## Work task
The full listing, returned exactly and free of pictures, is the expected answer.

## Supplied data
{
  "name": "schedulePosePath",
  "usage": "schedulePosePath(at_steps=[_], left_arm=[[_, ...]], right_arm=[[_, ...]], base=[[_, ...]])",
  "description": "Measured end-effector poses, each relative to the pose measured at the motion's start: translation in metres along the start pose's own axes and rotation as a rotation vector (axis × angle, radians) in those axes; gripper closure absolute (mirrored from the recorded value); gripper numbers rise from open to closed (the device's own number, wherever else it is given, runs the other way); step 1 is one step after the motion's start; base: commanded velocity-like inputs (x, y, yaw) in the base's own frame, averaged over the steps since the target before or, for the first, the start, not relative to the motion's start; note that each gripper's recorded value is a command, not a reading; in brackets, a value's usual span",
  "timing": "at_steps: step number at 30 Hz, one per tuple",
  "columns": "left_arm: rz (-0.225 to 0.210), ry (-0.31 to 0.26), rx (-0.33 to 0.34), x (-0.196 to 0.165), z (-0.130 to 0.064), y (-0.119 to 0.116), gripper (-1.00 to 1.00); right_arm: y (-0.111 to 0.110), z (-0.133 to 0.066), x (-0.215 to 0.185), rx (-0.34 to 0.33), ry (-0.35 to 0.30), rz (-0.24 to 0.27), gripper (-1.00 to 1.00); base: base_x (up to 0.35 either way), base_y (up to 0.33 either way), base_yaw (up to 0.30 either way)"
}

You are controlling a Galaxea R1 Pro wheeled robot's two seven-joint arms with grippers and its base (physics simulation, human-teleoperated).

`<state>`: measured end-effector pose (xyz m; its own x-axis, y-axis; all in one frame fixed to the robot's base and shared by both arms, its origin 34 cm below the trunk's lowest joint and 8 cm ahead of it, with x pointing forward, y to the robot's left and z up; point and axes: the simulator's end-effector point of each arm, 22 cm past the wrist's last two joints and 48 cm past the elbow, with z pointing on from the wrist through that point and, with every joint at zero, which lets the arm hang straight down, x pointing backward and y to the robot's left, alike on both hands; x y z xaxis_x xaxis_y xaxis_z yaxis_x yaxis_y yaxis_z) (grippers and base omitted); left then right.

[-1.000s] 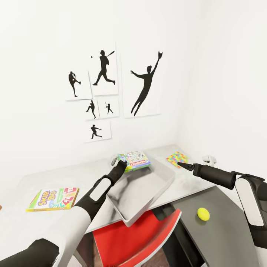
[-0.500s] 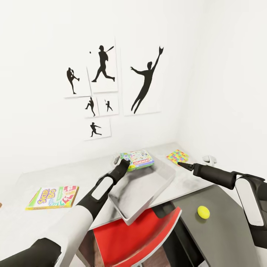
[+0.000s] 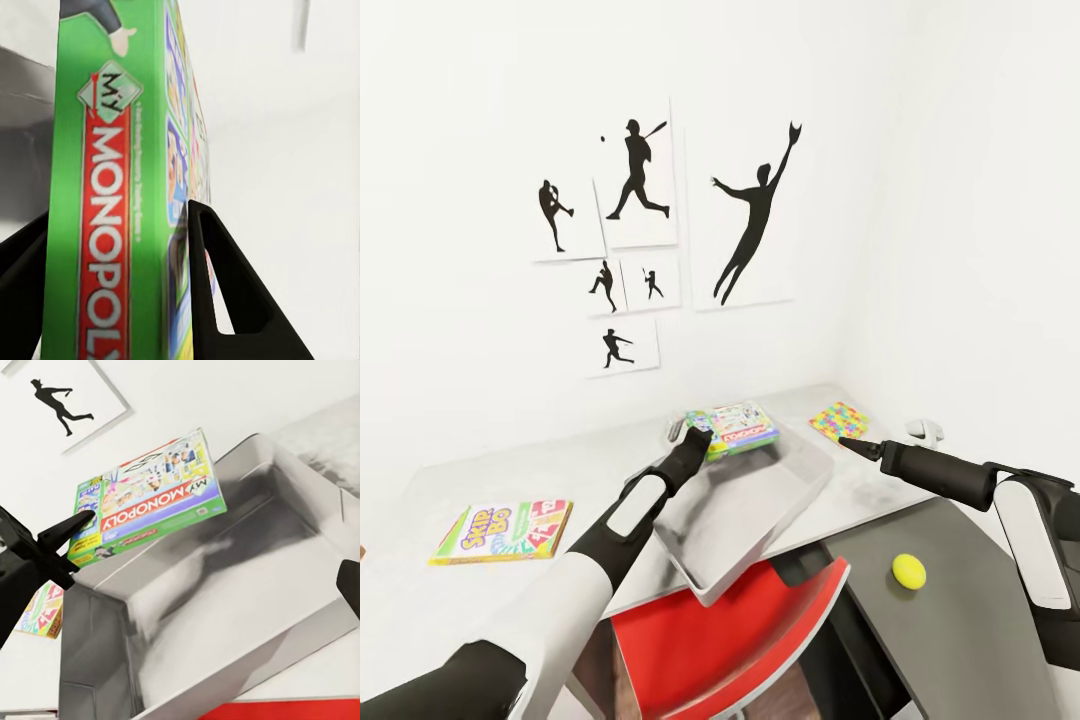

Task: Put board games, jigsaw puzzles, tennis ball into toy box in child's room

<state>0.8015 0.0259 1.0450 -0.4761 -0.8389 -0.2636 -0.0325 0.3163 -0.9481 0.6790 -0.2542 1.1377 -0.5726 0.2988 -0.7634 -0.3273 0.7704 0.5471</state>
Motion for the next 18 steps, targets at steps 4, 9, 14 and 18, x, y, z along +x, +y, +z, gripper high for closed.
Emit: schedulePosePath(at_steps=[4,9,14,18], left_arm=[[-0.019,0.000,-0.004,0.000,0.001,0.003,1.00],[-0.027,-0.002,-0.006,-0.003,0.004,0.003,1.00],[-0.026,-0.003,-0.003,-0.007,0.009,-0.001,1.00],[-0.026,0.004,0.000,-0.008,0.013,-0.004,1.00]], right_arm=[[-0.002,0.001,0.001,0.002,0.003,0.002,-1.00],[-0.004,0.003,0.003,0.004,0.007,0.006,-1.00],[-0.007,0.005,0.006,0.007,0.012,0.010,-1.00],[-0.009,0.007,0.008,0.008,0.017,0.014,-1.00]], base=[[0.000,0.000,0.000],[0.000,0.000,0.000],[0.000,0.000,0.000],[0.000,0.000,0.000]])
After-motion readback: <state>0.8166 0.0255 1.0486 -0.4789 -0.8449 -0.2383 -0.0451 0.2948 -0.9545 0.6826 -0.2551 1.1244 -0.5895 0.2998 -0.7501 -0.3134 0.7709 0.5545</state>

## Response for this exercise
{
  "name": "schedulePosePath",
  "usage": "schedulePosePath(at_steps=[_], left_arm=[[_, ...]], right_arm=[[_, ...]], base=[[_, ...]])",
  "description": "Measured end-effector poses, each relative to the pose measured at the motion's start: translation in metres along the start pose's own axes and rotation as a rotation vector (axis × angle, radians) in those axes; gripper closure absolute (mirrored from the recorded value); gripper numbers rise from open to closed (the device's own number, wherever else it is given, runs the other way); step 1 is one step after the motion's start; base: commanded velocity-like inputs (x, y, yaw) in the base's own frame, averaged over the steps since the target before or, for the first, the start, not relative to the motion's start; note that each gripper's recorded value is a command, not a reading; in brackets, a value's usual span",
  "timing": "at_steps: step number at 30 Hz, one per tuple",
  "columns": "left_arm: rz (-0.225 to 0.210), ry (-0.31 to 0.26), rx (-0.33 to 0.34), x (-0.196 to 0.165), z (-0.130 to 0.064), y (-0.119 to 0.116), gripper (-1.00 to 1.00); right_arm: y (-0.111 to 0.110), z (-0.133 to 0.066), x (-0.215 to 0.185), rx (-0.34 to 0.33), ry (-0.35 to 0.30), rz (-0.24 to 0.27), gripper (-1.00 to 1.00); base: base_x (up to 0.35 either way), base_y (up to 0.33 either way), base_yaw (up to 0.30 either way)"
}

You are controlling a Galaxea R1 Pro wheeled robot's two seven-joint arms with grippers and its base (physics simulation, human-teleoperated).

`<state>`: measured end-effector pose (xyz m; its own x-axis, y-axis; all in one frame fixed to the robot's base and shared by both arms, its origin 34 cm below the trunk's lowest joint and 8 cm ahead of it, with x pointing forward, y to the robot's left and z up; point and axes: the simulator's end-effector point of each arm, 22 cm past the wrist's last two joints and 48 cm past the elbow, with z pointing on from the wrist through that point and, with every joint at zero, which lets the arm hang straight down, x pointing backward and y to the robot's left, alike on both hands; x y z xaxis_x xaxis_y xaxis_z yaxis_x yaxis_y yaxis_z) (grippers and base omitted); left then right.

[-1.000s] 
[-0.500s] 
[+0.000s] 

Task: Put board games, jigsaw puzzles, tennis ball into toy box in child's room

<state>0.8015 0.0259 1.0450 -0.4761 -0.8389 -0.2636 -0.0325 0.3163 -0.9481 0.6790 -0.2542 1.1377 -0.5726 0.2988 -0.7634 -0.3273 0.7704 0.5471</state>
Motion for the next 18 steps, targets at steps 4, 9, 14 and 18, x, y, z along +x, +y, +z, gripper high for closed.
Emit: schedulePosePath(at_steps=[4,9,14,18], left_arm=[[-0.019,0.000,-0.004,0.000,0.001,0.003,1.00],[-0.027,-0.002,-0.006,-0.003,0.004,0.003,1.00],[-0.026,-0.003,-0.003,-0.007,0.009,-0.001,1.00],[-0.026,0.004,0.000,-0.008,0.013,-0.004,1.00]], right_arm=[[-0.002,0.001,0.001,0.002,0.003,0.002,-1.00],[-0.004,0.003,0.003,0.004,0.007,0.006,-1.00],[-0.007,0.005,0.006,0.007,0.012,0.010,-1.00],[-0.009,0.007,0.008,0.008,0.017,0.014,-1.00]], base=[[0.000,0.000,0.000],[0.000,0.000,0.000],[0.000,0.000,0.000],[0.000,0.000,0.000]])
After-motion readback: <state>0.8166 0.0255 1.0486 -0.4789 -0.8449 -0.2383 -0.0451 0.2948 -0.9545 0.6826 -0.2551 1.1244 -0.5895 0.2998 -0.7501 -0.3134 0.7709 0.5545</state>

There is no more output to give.